To further demonstrate this seasonal northward movement of the correlations, we examine the latitudinally and monthly varying correlations between monthly mean rainfall anomalies averaged over 105°–130°E and the regional mean rainfall anomalies in northeast China in JJA at interannual time scales (Fig. 2a). Significant correlations emerge around 30°N (the lower reach of Yangtze River) in January, move northward to the region around 32°–38°N (the Huang-Huai region) and north in April–May, and then move farther towards northeastern China around 42°–52°N in JJA. This northward movement is consistent with the results shown in Figs. 1b–d. To examine whether the significant correlations shown in Fig. 2a appear during the entire JJA season or just in one or two months over northeastern China, Fig. 3a shows the correlations of rainfall anomaly averaged over the Huang-Huai region in April–May with monthly rainfall anomaly averaged over 105°–130°E. From Fig. 3a, we note that the significant correlations over northeastern China present during all of JJA with a maximum in July, suggesting that the rainfall anomaly in the Huang-Huai region in April–May is connected with the entire summer rainfall anomaly over northeastern China.

Fig. 2.
Fig. 2.

(a) Latitudinally varying correlations of monthly mean rainfall anomaly averaged over 105°–130°E with rainfall anomaly averaged over northeastern China in JJA. All the data are high-pass filtered with time scales shorter than 9 yr (shading). The contour represents the significant correlation at confidence level of 95% using a t test (absolute correlation larger than 0.24). (b) Latitudinally varying monthly mean climatology (contour) and wet/dry composite (shading) of rainfall averaged over 105°–130°E. A wet (dry) year refers to a rainfall anomaly averaged over northeastern China larger than 0.5 mm day−1 (smaller than −0.5 mm day−1); see the time series in Fig. 1e. The contour interval is 2 mm day−1 in (b).

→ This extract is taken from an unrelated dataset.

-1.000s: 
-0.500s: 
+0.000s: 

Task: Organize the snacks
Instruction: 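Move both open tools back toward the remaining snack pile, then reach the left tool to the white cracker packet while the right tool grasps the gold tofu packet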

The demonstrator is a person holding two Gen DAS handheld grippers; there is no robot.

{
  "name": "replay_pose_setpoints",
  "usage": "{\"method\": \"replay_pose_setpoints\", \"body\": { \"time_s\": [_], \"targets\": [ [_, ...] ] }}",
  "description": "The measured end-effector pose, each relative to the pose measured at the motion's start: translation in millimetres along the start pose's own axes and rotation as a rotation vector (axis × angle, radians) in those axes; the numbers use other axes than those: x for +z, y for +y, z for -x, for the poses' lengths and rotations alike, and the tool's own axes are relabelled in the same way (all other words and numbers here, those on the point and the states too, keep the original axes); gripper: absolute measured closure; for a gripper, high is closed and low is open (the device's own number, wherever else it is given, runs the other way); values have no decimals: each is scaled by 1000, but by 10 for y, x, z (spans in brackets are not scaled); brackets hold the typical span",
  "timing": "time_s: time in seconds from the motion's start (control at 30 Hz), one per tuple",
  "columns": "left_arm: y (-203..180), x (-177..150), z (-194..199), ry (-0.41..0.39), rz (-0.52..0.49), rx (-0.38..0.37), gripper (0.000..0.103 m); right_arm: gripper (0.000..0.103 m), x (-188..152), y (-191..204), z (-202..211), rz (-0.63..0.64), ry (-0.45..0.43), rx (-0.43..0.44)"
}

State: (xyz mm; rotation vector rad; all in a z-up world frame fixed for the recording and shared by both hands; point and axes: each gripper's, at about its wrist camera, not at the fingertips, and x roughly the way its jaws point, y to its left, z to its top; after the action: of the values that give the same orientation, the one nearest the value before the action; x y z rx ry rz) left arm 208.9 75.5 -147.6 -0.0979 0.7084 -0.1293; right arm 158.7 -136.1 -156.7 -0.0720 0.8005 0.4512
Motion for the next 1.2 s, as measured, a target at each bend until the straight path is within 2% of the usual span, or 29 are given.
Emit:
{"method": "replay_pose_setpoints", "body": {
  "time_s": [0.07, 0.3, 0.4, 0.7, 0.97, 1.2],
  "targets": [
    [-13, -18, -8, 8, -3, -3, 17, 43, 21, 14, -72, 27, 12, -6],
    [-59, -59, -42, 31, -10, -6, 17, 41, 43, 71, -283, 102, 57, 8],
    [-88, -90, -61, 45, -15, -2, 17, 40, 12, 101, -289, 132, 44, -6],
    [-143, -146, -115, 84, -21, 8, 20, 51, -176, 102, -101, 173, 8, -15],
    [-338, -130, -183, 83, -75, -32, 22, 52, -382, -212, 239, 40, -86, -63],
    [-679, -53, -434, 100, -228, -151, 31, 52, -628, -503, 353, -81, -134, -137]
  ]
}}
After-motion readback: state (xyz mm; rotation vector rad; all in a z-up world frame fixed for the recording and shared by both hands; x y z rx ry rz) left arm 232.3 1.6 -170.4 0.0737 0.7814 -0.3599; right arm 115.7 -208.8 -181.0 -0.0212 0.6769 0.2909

Citation: Journal of Climate 27, 18; 10.1175/JCLI-D-14-00217.1

Fig. 3.
Fig. 3.

As in Fig. 2, but for rainfall anomaly averaged over the Huang-Huai region (32°–38°N, 105°–120°E; green rectangle in Fig. 1c) in April–May. A wet (dry) year refers to a rainfall anomaly averaged over the Huang-Huai region in April–May larger than 0.5 mm day−1 (smaller than −0.5 mm day−1) (see line in Fig. 4b).

Citation: Journal of Climate 27, 18; 10.1175/JCLI-D-14-00217.1

The composites based on wet/dry conditions in JJA over northeastern China (shading in Fig. 2b) and wet/dry conditions in April–May over the Huang-Huai region (shading in Fig. 3b) further confirm the connection of rainfall variations between the Huang-Huai region in April–May and northeastern China in JJA. From the two composites (shadings in Figs. 2b and 3b), we note that the large positive anomalies are present in the both composites around 32°–38°N (the Huang-Huai region) somewhat to the north in April–May and also over northeastern China in JJA, suggesting that above (below) normal rainfall in the Huang-Huai region during late spring precedes wet (dry) summer conditions in northeast China. Climatologically, the rainy season in the Huang-Huai region is late June–August (contours in Figs. 2b and 3b) (see also Tao and Chen 1987; Ding 1994). The composite rainfall anomalies in the Huang-Huai region are mainly in late March–June (shadings in Figs. 2b and 3b). Thus, the composites suggest that an earlier (later) rainy season in the Huang-Huai region favors above normal (below normal) rainfall in northeast China in summer.

The statistical relation of rainfall anomalies between the Huang-Huai region in April–May and northeastern China in JJA is further confirmed in Fig. 4, which shows the time series of rainfall anomalies averaged over the Huang-Huai region (32°–38°N, 105°–120°E; the green rectangle in Fig. 1c) in April–May and over northeastern China (42.5°–50°N, 118°–130°E; the green rectangle in Fig. 1d) in JJA. The correlations are 0.37 for raw data, 0.42 for the interannual component, and 0.28 for the interdecadal component, suggesting that the connection between the Huang-Huai region in April–May and northeastern China in JJA is mainly at an interannual time scale.

Fig. 4.
Fig. 4.

Anomalies of rainfall (mm day−1) averaged over northeastern China (green rectangle in Fig. 1d) in JJA (bars) and over the Huang-Huai region (32°–38°N, 105°–120°E; green rectangle in Fig. 1c) in April–May (curve) for (a) the raw data, (b) the interannual component with time scales shorter than 9 years, and (c) the interdecadal component with time scales longer than 9 yr. The correlations between the two series shown in (a)–(c) are 0.37, 0.42, and 0.27, respectively.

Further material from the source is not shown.